Corinth

Print Friendly, PDF & Email
Penna Dexternever miss viewpoints

I recently returned from a trip to Greece. One cannot go far in that country without being confronted with evidence of the rise and fall of great civilizations.

We spent a day in and around Corinth, a wealthy ancient Greek city, destroyed by the Romans in 156 BC.

The Romans killed all the men in Corinth and enslaved the women — and the children. The victorious Roman army sacked the city, utterly destroying it.

In 146-144 BC, Julius Caesar settled Corinth as a Roman colony. The Romans rebuilt it.

The Corinth the apostle Paul visited was Roman — again a great city which, because of its location, was the crossroads of civilization. Paul started from Athens and went to Corinth to end his second missionary journey.

At that time, Corinth was the commercial center of the world. Our tour leader compared Athens to Boston. But Corinth, he told us, was like New York City. He likened the ceramic earthen vessel, the main receptacle for storage and transport in this prosperous society, to the ubiquitous cardboard box which characterizes commerce today.

Corinth was filled with carnality and corruption. Ancient Gods, both Greek and then Roman, were corrupt. Greece’s most beautiful women worshipped Aphrodite through their bodies in temples dedicated to her. People indulged their vices.

Paul was an urban evangelist. When Paul got to Corinth, he had to teach people what sin is.

Rod Dreher’s newsletter recently referred to William Ophuls’ book, Immoderate Greatness: Why Civilizations Fail.
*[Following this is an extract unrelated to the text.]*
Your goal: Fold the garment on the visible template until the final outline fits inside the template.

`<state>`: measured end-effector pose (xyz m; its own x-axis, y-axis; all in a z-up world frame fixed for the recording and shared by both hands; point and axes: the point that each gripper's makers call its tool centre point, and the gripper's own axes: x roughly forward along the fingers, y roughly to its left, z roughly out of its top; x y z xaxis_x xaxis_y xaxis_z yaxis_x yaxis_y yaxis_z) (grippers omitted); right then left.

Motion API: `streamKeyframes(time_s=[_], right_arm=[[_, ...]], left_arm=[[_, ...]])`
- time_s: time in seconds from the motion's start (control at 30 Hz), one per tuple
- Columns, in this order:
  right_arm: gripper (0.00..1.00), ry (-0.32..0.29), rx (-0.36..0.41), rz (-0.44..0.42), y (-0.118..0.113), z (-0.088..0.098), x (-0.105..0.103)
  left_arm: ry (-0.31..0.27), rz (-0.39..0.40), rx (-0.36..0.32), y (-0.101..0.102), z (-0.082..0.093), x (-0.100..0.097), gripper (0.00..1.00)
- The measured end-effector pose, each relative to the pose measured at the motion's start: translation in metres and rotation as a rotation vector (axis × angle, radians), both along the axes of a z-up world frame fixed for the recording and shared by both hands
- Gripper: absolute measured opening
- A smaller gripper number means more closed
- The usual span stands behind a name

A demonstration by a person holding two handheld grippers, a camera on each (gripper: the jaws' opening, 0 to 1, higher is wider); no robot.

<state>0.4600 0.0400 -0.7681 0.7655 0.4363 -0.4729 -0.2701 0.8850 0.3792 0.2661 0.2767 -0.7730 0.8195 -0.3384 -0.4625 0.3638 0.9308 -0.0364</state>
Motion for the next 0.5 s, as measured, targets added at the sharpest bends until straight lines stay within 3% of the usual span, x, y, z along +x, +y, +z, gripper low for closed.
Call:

There comes a time for them when, “The majority lives for bread and circuses; worships celebrities instead of divinities; takes its bearings from below rather than above; throws off social and moral restraints, especially on sexuality; shirks duties but insists on entitlements; and so forth.”

William Ophuls continues: “The society’s original vigor, virtue, and morale have been entirely effaced. Rotten to the core, the society awaits collapse, with only the date remaining to be determined.”